Work to complete> Count every line of the material that holds the string "camera". Respond with the total only.

[[ Data shown open ]]

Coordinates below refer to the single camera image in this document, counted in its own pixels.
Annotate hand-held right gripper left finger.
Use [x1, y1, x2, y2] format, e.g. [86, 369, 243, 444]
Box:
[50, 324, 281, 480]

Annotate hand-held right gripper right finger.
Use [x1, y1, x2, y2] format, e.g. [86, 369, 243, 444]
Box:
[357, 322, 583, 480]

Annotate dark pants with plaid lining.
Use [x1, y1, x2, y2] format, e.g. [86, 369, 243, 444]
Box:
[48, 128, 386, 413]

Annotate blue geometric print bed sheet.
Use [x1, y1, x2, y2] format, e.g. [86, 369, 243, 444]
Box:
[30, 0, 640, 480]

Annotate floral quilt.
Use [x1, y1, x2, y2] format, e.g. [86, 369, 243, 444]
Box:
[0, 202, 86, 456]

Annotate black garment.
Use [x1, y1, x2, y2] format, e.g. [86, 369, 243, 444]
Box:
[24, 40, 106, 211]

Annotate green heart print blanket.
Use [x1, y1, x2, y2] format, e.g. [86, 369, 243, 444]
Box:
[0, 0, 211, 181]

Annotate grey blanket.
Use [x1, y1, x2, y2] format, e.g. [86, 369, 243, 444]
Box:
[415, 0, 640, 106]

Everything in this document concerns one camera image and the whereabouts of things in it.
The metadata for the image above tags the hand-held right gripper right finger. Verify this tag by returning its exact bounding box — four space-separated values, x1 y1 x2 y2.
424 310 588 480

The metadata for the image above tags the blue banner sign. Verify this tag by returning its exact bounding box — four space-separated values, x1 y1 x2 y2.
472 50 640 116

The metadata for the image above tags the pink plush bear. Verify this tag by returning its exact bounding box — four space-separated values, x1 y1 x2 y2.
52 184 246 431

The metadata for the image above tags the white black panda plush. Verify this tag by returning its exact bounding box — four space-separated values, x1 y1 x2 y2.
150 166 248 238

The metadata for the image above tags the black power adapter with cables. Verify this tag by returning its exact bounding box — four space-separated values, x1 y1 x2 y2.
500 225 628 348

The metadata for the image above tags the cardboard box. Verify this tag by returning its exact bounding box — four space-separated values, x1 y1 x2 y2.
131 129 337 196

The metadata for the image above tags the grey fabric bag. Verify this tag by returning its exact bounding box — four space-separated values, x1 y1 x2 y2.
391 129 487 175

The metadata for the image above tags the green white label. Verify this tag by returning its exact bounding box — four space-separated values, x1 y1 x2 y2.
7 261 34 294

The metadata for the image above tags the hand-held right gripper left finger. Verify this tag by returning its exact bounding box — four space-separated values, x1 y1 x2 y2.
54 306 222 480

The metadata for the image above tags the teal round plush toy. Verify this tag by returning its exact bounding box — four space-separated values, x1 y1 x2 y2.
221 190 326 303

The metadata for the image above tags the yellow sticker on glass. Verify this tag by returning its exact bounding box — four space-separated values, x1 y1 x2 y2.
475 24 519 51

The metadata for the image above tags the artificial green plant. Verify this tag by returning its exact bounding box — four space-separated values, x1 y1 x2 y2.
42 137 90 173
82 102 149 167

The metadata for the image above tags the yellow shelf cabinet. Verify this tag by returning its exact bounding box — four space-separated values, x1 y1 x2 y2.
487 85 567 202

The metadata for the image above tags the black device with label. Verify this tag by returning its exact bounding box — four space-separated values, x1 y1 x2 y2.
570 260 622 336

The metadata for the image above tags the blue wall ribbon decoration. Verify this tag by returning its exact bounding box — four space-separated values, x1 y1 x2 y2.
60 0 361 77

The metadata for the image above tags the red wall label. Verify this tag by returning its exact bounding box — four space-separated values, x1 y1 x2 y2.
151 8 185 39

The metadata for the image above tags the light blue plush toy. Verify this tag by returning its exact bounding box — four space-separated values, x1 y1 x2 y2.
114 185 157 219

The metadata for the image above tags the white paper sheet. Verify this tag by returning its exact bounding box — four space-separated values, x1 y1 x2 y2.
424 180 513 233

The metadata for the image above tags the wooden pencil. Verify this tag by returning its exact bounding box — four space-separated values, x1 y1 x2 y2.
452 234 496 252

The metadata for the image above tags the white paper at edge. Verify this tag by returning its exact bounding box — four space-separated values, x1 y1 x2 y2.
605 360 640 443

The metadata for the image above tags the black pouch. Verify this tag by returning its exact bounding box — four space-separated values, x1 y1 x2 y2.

[[ Data shown closed ]]

Exercise result> 2